1.パニック発作のうち少なくとも1つは、以下に述べる1つまたは両者が1ヶ月またはそれ以上続いている

  • さらなるパニック発作またはその結果について持続的な懸念または心配(例:抑制力を失う、心臓発作が起こる、「どうかなってしまう」)
  • 発作に関連した行動の意味のある不適応的変化(運動や不慣れな状況を回避するといった、パニック発作を避けるような行動)

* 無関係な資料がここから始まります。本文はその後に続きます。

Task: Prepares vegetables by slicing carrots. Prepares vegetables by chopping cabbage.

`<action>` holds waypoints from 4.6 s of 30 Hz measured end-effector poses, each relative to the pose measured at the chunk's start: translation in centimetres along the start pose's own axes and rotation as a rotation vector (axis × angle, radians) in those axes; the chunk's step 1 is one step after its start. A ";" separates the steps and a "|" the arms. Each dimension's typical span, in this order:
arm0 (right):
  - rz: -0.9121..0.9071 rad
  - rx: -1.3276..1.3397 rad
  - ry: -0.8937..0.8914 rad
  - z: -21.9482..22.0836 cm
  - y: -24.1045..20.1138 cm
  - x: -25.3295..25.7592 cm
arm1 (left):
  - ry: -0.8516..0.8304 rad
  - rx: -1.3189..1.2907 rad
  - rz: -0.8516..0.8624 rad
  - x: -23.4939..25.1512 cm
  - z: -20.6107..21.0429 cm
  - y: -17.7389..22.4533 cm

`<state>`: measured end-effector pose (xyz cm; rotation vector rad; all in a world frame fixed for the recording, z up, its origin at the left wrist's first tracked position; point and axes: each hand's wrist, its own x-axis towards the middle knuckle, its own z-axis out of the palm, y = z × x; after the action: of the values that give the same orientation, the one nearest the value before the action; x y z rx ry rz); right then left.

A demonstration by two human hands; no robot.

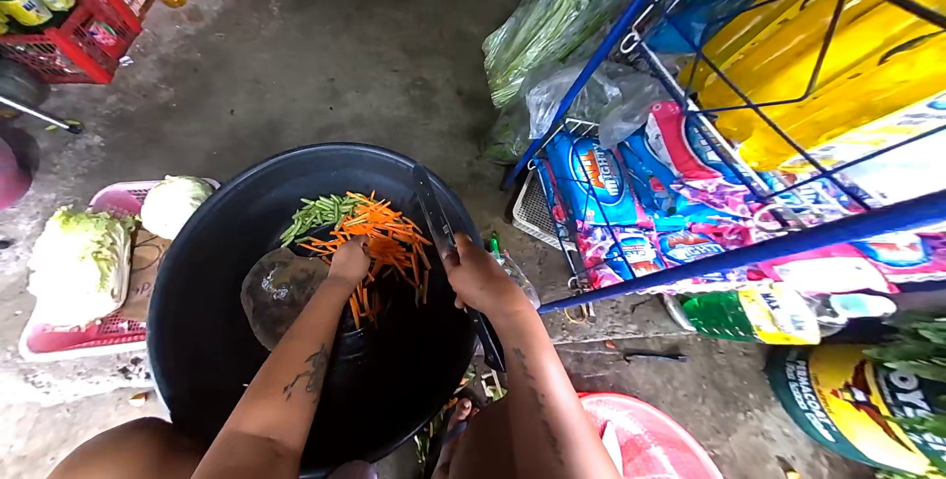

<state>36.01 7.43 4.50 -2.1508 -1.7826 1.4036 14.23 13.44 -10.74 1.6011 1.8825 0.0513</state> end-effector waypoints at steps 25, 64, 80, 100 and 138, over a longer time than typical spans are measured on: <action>-0.029 -0.025 -0.009 -0.3 0.3 0.2 | 0.025 0.311 0.006 0.2 5.7 0.2; 0.001 -0.570 -0.301 15.0 -3.5 -0.8 | 0.377 -0.272 -0.039 -3.2 0.3 -12.0; -0.103 -0.571 -0.216 16.7 -7.0 3.2 | 0.410 -0.278 -0.096 -3.7 0.2 -12.1; -0.122 -0.550 -0.207 15.1 -6.7 1.8 | 0.403 -0.260 -0.106 -3.6 0.5 -12.1; -0.036 -0.297 -0.122 6.6 -1.4 0.4 | -0.171 0.185 -0.206 -8.9 5.8 -0.9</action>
<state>30.75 4.86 1.05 -2.1901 -2.1884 1.3648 16.66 3.08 -11.62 1.4685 1.9507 -0.3463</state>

2.その障害は、物質の生理学的作用または他の医学的疾患によるものではない

3.その障害は、以下のような精神疾患ではうまく説明されない。

  • 社交不安症
  • 心的外傷後ストレス障害
  • 強迫性障害
  • 分離不安症

パニック症の症状が疑われる場合は、早めに精神科を受診して相談するようにしましょう。

パニック症の治療

パニック症の主な治療方法は以下の2つです。

  • 薬物療法
  • 認知行動療法

それぞれ解説します。

薬物療法

パニック症で用いる薬物療法は、抗うつ薬と抗不安薬です。
抗うつ薬の中では、SSRI(選択的セロトニン再取り込み阻害薬)が有効といわれています。SSRIは主に脳内で神経伝達物質セロトニンの再取り込みを阻害し、セロトニンの働きを増強することで抗うつ作用をあらわす薬です。
抗不安薬の中では、ベンゾジアゼピン系のものを使う場合があります。脳の興奮を抑えることで不安、緊張、不眠などを改善する薬です。

認知行動療法

認知行動療法とは、自分の「考え方(認知)」や「行動」のパターンによって症状が続いてしまう悪循環に気づき、考え方や行動の幅を広げ柔軟にしていくことで、不安や落ち込みなどの「感情(気分)」の症状を解決していく心理療法です。
パニック症の認知行動療法では、強い感情をともなう認知をとらえていきます。
たとえば、動悸がすると「心臓がどきどきしているのは、心臓発作で死ぬということを意味する」と脅威的に考えてしまい、強い不安をともないます。
この「動悸→心臓発作→死」という考え方(認知)を修正することを通して、「心臓がどきどきして死んでしまうのではないか」という不安を少なくしていきます。(認知の再構成)
認知行動療法は、考え方のパターンを変えることで感情や行動を改善して、ストレスや精神的な問題に対処するため、パニック症に対して有効な治療方法です。医師や臨床心理士などの専門家による指導のもと行われますが、訓練することで自分自身で取り組むことも可能です。

パニック症になりやすい人・予防の方法

パニック症になりやすい人、万が一パニック発作が出現したときや出現しそうなときの対処方法について解説します。

パニック症になりやすい人

パニック症になりやすい人には、以下の特徴があります。

  • 完璧主義な人
  • 几帳面で責任感が強い人
  • 感受性が高い人
  • ストレスの多い生活を送っている人
  • 過去のトラウマ(虐待や離別、孤独感など)がある人

なお、上記の特徴がある人はパニック症を発症しやすい傾向やリスクを高める要因になる可能性はありますが、必ずしもパニック症を発症するわけではありません。各々の状況や環境が複雑に絡み合うことで発症すると考えられています。

パニック症の予防の方法

パニック症は発症するメカニズムが分かっていないため、発作が出たときや出そうなときの対処方法を理解すると、焦らず自分に合った方法で対処できます。

  • 深呼吸を意識する
  • 気分転換を図る
  • 安全な場所に移動する
  • 親しい人に連絡する

上記の行動により、精神的な落ち着きを図りつつ、症状を軽減できる可能性があります。
また、どのような場所や状況でパニック発作が起こるか理解しつつ、発作が起こったときの対処方法を理解しておくと、焦らず行動することが可能です。